## Stored data
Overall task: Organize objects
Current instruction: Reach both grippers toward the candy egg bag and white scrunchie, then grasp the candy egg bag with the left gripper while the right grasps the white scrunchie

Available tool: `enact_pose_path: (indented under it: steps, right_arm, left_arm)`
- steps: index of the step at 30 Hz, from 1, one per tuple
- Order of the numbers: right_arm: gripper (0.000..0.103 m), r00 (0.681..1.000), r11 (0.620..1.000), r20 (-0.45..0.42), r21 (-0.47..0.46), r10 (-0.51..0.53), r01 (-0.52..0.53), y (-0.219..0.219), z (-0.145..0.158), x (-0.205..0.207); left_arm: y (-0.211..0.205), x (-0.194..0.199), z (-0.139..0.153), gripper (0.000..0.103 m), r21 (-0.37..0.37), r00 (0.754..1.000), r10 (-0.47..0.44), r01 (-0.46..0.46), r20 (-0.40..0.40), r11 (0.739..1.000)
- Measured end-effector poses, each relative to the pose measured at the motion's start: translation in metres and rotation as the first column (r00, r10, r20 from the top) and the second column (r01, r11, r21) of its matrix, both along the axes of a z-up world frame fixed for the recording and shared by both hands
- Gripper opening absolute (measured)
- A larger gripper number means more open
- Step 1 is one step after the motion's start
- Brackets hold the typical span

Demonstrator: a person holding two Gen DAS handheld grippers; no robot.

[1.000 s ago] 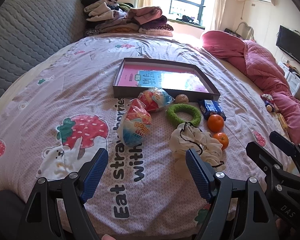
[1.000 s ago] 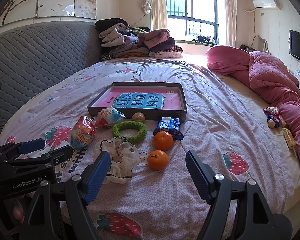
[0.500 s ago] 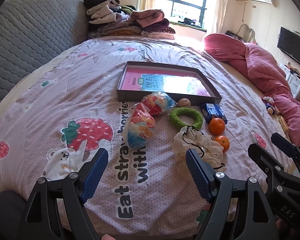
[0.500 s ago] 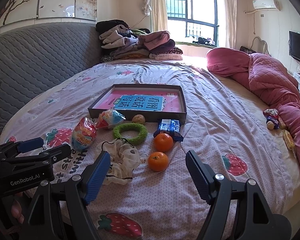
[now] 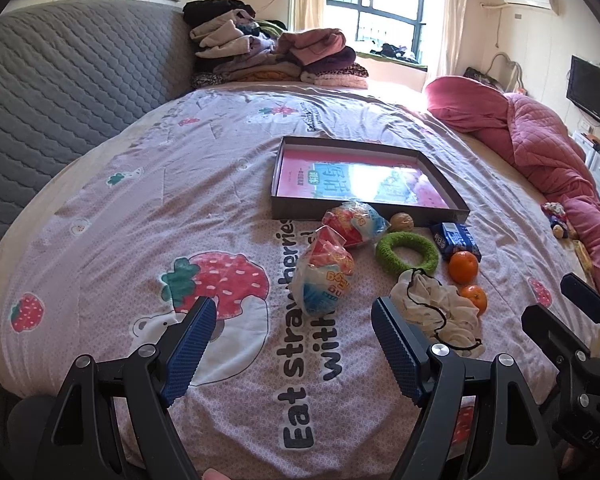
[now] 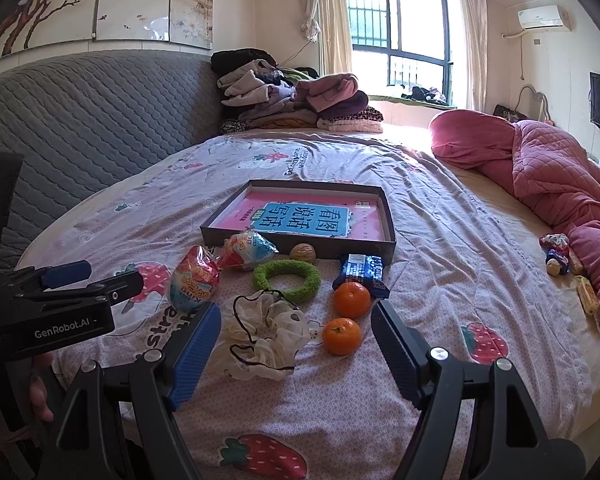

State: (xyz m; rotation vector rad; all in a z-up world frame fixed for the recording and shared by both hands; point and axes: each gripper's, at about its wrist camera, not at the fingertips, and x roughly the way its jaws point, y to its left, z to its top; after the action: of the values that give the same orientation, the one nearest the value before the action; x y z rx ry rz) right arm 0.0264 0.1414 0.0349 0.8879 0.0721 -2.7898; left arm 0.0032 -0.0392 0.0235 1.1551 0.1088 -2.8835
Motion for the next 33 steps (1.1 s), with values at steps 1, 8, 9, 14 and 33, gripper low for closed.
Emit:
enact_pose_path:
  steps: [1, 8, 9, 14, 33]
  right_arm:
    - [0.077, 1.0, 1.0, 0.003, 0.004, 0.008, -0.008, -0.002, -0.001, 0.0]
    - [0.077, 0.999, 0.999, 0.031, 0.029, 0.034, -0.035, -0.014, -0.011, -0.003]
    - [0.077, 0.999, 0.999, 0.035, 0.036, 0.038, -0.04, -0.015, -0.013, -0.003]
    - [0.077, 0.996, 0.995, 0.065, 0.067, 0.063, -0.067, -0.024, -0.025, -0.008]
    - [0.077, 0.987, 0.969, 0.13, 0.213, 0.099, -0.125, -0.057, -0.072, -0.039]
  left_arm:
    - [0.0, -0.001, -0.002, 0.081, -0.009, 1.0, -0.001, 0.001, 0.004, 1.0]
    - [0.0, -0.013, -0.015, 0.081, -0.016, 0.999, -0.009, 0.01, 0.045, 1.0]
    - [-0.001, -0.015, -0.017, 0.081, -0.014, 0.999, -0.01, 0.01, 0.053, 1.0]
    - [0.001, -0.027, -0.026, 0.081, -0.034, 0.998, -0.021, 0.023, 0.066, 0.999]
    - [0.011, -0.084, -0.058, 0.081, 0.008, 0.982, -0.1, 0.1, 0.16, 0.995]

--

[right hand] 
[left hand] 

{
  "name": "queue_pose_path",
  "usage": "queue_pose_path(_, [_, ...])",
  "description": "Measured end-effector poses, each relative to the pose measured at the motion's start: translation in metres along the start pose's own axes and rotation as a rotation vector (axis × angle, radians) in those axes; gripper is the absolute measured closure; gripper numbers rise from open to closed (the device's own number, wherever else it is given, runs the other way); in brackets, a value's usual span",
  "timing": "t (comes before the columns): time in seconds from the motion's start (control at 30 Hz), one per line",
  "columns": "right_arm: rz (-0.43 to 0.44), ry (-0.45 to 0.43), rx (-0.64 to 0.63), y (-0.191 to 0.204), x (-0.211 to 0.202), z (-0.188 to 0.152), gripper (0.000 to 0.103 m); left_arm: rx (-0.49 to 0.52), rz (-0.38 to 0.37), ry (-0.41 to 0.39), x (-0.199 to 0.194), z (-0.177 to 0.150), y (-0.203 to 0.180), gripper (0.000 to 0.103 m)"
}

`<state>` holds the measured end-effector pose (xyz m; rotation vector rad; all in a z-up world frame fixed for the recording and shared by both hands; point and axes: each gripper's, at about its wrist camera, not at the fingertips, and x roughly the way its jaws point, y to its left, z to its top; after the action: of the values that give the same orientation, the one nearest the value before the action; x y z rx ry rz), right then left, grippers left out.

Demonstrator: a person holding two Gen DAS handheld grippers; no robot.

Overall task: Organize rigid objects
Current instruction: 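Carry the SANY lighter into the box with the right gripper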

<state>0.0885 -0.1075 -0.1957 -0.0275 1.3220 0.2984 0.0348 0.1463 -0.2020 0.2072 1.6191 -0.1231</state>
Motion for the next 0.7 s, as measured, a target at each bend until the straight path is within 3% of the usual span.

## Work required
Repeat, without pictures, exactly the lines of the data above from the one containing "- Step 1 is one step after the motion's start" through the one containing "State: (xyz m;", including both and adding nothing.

## Solution below
- Step 1 is one step after the motion's start
- Brackets hold the typical span

Demonstrator: a person holding two Gen DAS handheld grippers; no robot.

[1.000 s ago] 
[1.000 s ago] 
[0.500 s ago] 
[0.500 s ago] 
[now] 
[now] 

State: (xyz m; rotation vector rad; all in a z-up world frame fixed for the recording and shared by both hands; point and axes: each gripper's, at about its wrist camera, not at the fingertips, and x roughly the way its jaws point, y to its left, z to its top; after the action: of the values that give the same orientation, the one nearest the value before the action; x y z rx ry rz) right arm 0.0264 0.1414 0.0349 0.8879 0.0721 -2.7898; left arm 0.0032 -0.0392 0.0235 1.1551 0.1088 -2.8835

The reply is now complete.